(Your task): Write out the entries again exactly as they are given.
-- Provided entries follows --
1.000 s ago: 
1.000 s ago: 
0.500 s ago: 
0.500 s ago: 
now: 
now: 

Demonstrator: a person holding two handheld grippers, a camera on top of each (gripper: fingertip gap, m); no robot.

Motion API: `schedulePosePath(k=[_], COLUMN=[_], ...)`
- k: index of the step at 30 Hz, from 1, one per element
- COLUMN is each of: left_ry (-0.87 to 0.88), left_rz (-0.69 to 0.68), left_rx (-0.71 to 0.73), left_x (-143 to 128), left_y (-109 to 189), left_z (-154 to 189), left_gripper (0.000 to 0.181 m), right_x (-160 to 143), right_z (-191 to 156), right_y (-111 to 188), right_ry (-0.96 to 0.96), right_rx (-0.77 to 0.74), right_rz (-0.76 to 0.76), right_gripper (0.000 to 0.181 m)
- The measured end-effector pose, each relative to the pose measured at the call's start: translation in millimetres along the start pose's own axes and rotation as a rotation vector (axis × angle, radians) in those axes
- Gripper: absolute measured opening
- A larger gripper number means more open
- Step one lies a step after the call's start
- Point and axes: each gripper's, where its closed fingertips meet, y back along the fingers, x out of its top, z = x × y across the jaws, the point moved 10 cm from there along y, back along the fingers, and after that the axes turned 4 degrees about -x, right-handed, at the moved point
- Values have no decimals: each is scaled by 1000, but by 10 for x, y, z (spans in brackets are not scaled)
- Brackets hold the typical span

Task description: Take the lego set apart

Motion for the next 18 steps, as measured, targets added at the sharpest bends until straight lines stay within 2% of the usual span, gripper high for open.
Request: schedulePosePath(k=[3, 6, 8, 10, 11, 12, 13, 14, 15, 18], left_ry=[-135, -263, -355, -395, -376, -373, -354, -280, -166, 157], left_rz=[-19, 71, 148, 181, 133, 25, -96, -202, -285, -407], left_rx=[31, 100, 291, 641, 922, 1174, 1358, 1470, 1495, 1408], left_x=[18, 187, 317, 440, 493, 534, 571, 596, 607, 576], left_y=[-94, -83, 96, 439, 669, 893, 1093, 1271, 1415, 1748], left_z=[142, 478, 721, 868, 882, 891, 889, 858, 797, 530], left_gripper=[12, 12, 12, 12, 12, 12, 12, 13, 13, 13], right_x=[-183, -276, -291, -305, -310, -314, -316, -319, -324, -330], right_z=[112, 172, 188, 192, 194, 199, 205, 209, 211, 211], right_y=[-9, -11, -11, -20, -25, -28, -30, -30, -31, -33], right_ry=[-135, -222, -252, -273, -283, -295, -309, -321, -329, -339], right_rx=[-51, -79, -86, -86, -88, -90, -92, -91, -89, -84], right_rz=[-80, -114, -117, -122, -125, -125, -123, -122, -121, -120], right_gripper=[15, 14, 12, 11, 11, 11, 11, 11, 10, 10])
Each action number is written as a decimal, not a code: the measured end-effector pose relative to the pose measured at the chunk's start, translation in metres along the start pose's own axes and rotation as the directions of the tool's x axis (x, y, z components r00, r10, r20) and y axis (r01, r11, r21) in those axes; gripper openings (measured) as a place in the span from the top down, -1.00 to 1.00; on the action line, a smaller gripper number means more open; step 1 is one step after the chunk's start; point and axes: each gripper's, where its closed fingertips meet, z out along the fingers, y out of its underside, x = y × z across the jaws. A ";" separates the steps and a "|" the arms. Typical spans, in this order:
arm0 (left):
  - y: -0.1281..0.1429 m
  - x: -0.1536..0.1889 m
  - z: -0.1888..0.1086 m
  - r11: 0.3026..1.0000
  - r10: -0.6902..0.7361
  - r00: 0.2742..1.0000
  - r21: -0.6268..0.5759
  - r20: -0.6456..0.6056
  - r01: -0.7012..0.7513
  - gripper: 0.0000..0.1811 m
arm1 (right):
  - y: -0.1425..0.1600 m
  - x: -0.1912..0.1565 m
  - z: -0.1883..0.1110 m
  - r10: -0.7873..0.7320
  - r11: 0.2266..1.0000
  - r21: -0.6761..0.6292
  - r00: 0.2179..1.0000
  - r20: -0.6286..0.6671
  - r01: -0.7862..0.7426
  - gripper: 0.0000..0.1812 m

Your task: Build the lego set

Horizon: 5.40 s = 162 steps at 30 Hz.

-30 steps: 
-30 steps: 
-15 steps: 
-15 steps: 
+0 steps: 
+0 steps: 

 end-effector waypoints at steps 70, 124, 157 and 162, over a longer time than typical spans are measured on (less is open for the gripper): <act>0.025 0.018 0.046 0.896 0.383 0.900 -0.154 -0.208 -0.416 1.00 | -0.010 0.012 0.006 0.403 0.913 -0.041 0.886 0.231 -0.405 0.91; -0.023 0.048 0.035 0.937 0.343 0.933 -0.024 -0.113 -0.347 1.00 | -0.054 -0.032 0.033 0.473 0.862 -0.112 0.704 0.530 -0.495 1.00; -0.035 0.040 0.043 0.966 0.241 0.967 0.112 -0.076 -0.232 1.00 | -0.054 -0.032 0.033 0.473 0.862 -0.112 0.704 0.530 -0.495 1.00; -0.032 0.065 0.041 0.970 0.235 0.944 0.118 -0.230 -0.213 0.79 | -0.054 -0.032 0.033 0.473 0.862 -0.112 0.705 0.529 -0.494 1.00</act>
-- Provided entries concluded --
(Your solution):
1.000 s ago: 
1.000 s ago: 
0.500 s ago: 
0.500 s ago: 
now: 
now: 

Demonstrator: a person holding two handheld grippers, a camera on top of each (gripper: fingertip gap, m); no robot.

Motion API: `schedulePosePath(k=[_], COLUMN=[_], ...)`
- k: index of the step at 30 Hz, from 1, one per element
- COLUMN is each of: left_ry (-0.87 to 0.88), left_rz (-0.69 to 0.68), left_rx (-0.71 to 0.73), left_x (-143 to 128), left_y (-109 to 189), left_z (-154 to 189), left_gripper (0.000 to 0.181 m), right_x (-160 to 143), right_z (-191 to 156), right_y (-111 to 188), right_ry (-0.96 to 0.96), right_rx (-0.77 to 0.74), right_rz (-0.76 to 0.76), right_gripper (0.000 to 0.181 m)
- The measured end-effector pose, each relative to the pose measured at the call's start: translation in millimetres along the start pose's own axes and rotation as a rotation vector (axis × angle, radians) in those axes
- Gripper: absolute measured opening
- A larger gripper number means more open
- Step one lies a step after the call's start
- Point and axes: each gripper's, where its closed fingertips meet, y back along the fingers, x out of its top, z = x × y across the jaws, the point moved 10 cm from there along y, back along the fingers, and after that the axes turned 4 degrees about -x, right-handed, at the moved point
- Values have no decimals: each is scaled by 1000, but by 10 for x, y, z (spans in brackets are not scaled)
- Brackets hold the typical span

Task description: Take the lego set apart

Motion for the next 18 steps, as measured, targets added at the sharpest bends until straight lines stay within 2% of the usual span, gripper high for open.
Request: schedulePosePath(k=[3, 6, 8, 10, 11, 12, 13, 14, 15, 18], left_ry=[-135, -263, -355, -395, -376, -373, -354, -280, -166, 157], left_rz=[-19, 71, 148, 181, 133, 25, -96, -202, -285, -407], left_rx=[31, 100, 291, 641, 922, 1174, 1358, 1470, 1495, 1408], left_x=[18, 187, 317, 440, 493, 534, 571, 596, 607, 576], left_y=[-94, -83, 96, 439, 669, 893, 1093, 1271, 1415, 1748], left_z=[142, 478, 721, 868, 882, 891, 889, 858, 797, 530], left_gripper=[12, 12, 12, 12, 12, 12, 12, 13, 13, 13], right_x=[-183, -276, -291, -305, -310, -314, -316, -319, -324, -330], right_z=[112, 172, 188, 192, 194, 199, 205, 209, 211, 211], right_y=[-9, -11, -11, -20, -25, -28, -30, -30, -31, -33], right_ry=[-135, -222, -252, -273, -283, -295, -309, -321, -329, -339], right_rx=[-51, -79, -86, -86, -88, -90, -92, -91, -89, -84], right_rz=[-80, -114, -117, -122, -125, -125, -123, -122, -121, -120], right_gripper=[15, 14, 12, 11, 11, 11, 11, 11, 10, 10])
Each action number is written as a decimal, not a code: the measured end-effector pose relative to the pose measured at the chunk's start, translation in metres along the start pose's own axes and rotation as the directions of the tool's x axis (x, y, z components r00, r10, r20) and y axis (r01, r11, r21) in those axes; gripper openings (measured) as a place in the span from the top down, -1.00 to 1.00; on the action line, a smaller gripper number means more open; step 1 is one step after the chunk's start; point and axes: each gripper's, where its closed fingertips meet, z out along the fingers, y out of its underside, x = y × z across the jaws. A ";" separates the steps and a "|" the arms. Typical spans, in this order:
arm0 (left):
  - y: -0.1281..0.1429 m
  - x: -0.1536..0.1889 m
  - z: -0.1888..0.1086 m
  - r11: 0.3026..1.0000
  - r10: -0.6902..0.7361
  - r00: 0.2742..1.0000
  - r21: -0.6268..0.5759
  - r20: -0.6456..0.6056
  - r01: -0.7012..0.7513
  - gripper: 0.0000..0.1811 m
arm1 (right):
  - y: -0.1425..0.1600 m
  - x: -0.1912..0.1565 m
  - z: -0.1883..0.1110 m
  - r10: -0.7873..0.7320
  - r11: 0.2266..1.0000
  - r21: -0.6761..0.6292
  - r00: 0.2179..1.0000
  - r20: -0.6286..0.6671
  - r01: -0.7862..0.7426
  - gripper: 0.0000..0.1812 m

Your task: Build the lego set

Horizon: 5.40 s = 162 steps at 30 Hz.

-30 steps: 
-30 steps: 
-15 steps: 
-15 steps: 
+0 steps: 
+0 steps: 

 end-effector waypoints at steps 70, 124, 157 and 162, over a longer time than typical spans are measured on (less is open for the gripper): <act>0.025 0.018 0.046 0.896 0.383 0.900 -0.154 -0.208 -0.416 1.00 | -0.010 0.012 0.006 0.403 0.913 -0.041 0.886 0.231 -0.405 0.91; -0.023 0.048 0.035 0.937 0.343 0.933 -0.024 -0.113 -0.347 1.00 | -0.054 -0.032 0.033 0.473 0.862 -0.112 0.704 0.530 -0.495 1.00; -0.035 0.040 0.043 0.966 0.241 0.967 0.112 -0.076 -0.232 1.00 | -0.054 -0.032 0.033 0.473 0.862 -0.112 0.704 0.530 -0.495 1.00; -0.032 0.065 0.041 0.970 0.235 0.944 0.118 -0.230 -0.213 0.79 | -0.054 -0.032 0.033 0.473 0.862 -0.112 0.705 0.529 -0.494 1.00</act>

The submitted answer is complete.